━━━ Excerpted records

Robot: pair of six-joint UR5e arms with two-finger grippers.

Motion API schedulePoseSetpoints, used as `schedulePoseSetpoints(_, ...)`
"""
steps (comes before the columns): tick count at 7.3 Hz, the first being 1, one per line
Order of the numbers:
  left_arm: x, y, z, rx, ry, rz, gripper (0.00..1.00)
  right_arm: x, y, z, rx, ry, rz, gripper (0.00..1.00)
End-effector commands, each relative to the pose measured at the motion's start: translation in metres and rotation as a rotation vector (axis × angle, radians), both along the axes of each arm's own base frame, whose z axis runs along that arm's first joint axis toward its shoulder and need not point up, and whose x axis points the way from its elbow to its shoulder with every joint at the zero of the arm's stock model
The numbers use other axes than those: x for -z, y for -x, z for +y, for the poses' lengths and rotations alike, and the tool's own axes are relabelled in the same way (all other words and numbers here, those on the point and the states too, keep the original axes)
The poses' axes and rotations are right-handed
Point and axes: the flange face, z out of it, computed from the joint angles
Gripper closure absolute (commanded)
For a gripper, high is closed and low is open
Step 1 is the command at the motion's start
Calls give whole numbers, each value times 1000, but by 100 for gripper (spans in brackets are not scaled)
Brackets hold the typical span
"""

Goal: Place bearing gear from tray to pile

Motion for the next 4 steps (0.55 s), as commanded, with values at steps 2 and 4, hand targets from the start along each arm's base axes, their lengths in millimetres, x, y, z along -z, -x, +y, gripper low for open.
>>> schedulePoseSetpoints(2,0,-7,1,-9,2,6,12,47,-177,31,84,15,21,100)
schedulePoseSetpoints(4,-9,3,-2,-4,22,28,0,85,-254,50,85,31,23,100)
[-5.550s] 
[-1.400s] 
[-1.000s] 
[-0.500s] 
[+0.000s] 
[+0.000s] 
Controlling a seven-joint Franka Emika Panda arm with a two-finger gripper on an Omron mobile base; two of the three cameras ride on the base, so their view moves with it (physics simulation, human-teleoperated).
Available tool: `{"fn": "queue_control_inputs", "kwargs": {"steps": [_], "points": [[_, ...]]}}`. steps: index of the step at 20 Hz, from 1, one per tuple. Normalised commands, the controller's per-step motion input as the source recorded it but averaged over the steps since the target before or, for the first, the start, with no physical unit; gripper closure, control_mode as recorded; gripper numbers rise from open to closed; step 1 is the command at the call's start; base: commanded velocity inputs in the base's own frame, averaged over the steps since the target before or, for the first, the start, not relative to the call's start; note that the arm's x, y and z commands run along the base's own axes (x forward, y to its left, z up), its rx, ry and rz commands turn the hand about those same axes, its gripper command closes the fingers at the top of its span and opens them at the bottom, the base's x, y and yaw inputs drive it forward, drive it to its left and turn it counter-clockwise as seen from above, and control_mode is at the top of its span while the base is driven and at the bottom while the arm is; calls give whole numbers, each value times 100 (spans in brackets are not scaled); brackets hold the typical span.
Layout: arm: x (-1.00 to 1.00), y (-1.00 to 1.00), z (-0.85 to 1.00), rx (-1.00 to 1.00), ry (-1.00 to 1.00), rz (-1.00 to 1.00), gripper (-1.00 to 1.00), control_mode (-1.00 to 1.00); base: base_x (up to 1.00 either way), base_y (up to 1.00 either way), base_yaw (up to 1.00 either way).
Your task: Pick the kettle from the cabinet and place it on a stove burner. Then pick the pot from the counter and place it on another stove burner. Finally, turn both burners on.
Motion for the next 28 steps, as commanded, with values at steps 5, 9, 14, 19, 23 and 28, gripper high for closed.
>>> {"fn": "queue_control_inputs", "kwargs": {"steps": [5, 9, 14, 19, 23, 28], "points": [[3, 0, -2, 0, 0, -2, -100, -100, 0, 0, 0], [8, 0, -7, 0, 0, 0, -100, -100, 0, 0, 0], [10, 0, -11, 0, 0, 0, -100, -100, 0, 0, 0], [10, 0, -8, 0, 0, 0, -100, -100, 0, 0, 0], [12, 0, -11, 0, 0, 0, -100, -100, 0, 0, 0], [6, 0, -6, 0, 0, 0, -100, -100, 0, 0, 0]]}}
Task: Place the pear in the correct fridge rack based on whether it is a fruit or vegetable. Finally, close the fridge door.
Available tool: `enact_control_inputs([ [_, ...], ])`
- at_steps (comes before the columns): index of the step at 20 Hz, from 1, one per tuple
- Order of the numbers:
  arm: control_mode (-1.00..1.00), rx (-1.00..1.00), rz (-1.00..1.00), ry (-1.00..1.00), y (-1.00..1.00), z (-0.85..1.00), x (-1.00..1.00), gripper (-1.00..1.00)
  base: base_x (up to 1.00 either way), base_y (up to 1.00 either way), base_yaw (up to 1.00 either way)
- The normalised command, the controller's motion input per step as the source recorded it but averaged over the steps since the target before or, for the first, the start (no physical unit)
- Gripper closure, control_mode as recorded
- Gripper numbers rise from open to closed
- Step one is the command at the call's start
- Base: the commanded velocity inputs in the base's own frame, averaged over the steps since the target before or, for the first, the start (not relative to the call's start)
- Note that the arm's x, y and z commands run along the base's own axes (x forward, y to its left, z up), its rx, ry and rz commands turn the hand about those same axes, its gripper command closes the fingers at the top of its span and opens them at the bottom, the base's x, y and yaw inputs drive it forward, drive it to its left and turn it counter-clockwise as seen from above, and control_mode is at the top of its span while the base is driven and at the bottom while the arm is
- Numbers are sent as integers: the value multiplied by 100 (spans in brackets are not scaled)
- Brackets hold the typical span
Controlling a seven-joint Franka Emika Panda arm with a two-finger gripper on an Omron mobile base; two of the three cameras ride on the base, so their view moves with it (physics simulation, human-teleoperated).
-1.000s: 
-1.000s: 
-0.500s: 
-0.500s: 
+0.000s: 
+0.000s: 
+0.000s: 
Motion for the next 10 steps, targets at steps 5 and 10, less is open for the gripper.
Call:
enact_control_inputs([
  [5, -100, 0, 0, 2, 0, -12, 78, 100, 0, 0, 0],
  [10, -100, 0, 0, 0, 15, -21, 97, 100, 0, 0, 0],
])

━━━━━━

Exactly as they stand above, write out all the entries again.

= Task output =
Robot: pair of six-joint UR5e arms with two-finger grippers.

Motion API schedulePoseSetpoints, used as `schedulePoseSetpoints(_, ...)`
"""
steps (comes before the columns): tick count at 7.3 Hz, the first being 1, one per line
Order of the numbers:
  left_arm: x, y, z, rx, ry, rz, gripper (0.00..1.00)
  right_arm: x, y, z, rx, ry, rz, gripper (0.00..1.00)
End-effector commands, each relative to the pose measured at the motion's start: translation in metres and rotation as a rotation vector (axis × angle, radians), both along the axes of each arm's own base frame, whose z axis runs along that arm's first joint axis toward its shoulder and need not point up, and whose x axis points the way from its elbow to its shoulder with every joint at the zero of the arm's stock model
The numbers use other axes than those: x for -z, y for -x, z for +y, for the poses' lengths and rotations alike, and the tool's own axes are relabelled in the same way (all other words and numbers here, those on the point and the states too, keep the original axes)
The poses' axes and rotations are right-handed
Point and axes: the flange face, z out of it, computed from the joint angles
Gripper closure absolute (commanded)
For a gripper, high is closed and low is open
Step 1 is the command at the motion's start
Calls give whole numbers, each value times 1000, but by 100 for gripper (spans in brackets are not scaled)
Brackets hold the typical span
"""

Goal: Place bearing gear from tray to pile

Motion for the next 4 steps (0.55 s), as commanded, with values at steps 2 and 4, hand targets from the start along each arm's base axes, their lengths in millimetres, x, y, z along -z, -x, +y, gripper low for open.
>>> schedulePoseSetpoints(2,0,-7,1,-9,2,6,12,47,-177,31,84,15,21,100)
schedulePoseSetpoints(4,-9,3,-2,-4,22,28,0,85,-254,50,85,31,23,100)
[-5.550s] 
[-1.400s] 
[-1.000s] 
[-0.500s] 
[+0.000s] 
[+0.000s] 
Controlling a seven-joint Franka Emika Panda arm with a two-finger gripper on an Omron mobile base; two of the three cameras ride on the base, so their view moves with it (physics simulation, human-teleoperated).
Available tool: `{"fn": "queue_control_inputs", "kwargs": {"steps": [_], "points": [[_, ...]]}}`. steps: index of the step at 20 Hz, from 1, one per tuple. Normalised commands, the controller's per-step motion input as the source recorded it but averaged over the steps since the target before or, for the first, the start, with no physical unit; gripper closure, control_mode as recorded; gripper numbers rise from open to closed; step 1 is the command at the call's start; base: commanded velocity inputs in the base's own frame, averaged over the steps since the target before or, for the first, the start, not relative to the call's start; note that the arm's x, y and z commands run along the base's own axes (x forward, y to its left, z up), its rx, ry and rz commands turn the hand about those same axes, its gripper command closes the fingers at the top of its span and opens them at the bottom, the base's x, y and yaw inputs drive it forward, drive it to its left and turn it counter-clockwise as seen from above, and control_mode is at the top of its span while the base is driven and at the bottom while the arm is; calls give whole numbers, each value times 100 (spans in brackets are not scaled); brackets hold the typical span.
Layout: arm: x (-1.00 to 1.00), y (-1.00 to 1.00), z (-0.85 to 1.00), rx (-1.00 to 1.00), ry (-1.00 to 1.00), rz (-1.00 to 1.00), gripper (-1.00 to 1.00), control_mode (-1.00 to 1.00); base: base_x (up to 1.00 either way), base_y (up to 1.00 either way), base_yaw (up to 1.00 either way).
Your task: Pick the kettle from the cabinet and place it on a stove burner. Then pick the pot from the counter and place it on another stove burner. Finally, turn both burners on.
Motion for the next 28 steps, as commanded, with values at steps 5, 9, 14, 19, 23 and 28, gripper high for closed.
>>> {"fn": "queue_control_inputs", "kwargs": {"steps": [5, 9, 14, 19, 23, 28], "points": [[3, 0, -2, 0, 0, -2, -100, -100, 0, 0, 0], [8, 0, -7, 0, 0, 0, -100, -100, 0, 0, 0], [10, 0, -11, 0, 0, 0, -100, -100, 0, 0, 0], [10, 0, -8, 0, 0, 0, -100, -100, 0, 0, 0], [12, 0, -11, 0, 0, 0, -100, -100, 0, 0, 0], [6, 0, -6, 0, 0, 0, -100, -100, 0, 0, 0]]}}
Task: Place the pear in the correct fridge rack based on whether it is a fruit or vegetable. Finally, close the fridge door.
Available tool: `enact_control_inputs([ [_, ...], ])`
- at_steps (comes before the columns): index of the step at 20 Hz, from 1, one per tuple
- Order of the numbers:
  arm: control_mode (-1.00..1.00), rx (-1.00..1.00), rz (-1.00..1.00), ry (-1.00..1.00), y (-1.00..1.00), z (-0.85..1.00), x (-1.00..1.00), gripper (-1.00..1.00)
  base: base_x (up to 1.00 either way), base_y (up to 1.00 either way), base_yaw (up to 1.00 either way)
- The normalised command, the controller's motion input per step as the source recorded it but averaged over the steps since the target before or, for the first, the start (no physical unit)
- Gripper closure, control_mode as recorded
- Gripper numbers rise from open to closed
- Step one is the command at the call's start
- Base: the commanded velocity inputs in the base's own frame, averaged over the steps since the target before or, for the first, the start (not relative to the call's start)
- Note that the arm's x, y and z commands run along the base's own axes (x forward, y to its left, z up), its rx, ry and rz commands turn the hand about those same axes, its gripper command closes the fingers at the top of its span and opens them at the bottom, the base's x, y and yaw inputs drive it forward, drive it to its left and turn it counter-clockwise as seen from above, and control_mode is at the top of its span while the base is driven and at the bottom while the arm is
- Numbers are sent as integers: the value multiplied by 100 (spans in brackets are not scaled)
- Brackets hold the typical span
Controlling a seven-joint Franka Emika Panda arm with a two-finger gripper on an Omron mobile base; two of the three cameras ride on the base, so their view moves with it (physics simulation, human-teleoperated).
-1.000s: 
-1.000s: 
-0.500s: 
-0.500s: 
+0.000s: 
+0.000s: 
+0.000s: 
Motion for the next 10 steps, targets at steps 5 and 10, less is open for the gripper.
Call:
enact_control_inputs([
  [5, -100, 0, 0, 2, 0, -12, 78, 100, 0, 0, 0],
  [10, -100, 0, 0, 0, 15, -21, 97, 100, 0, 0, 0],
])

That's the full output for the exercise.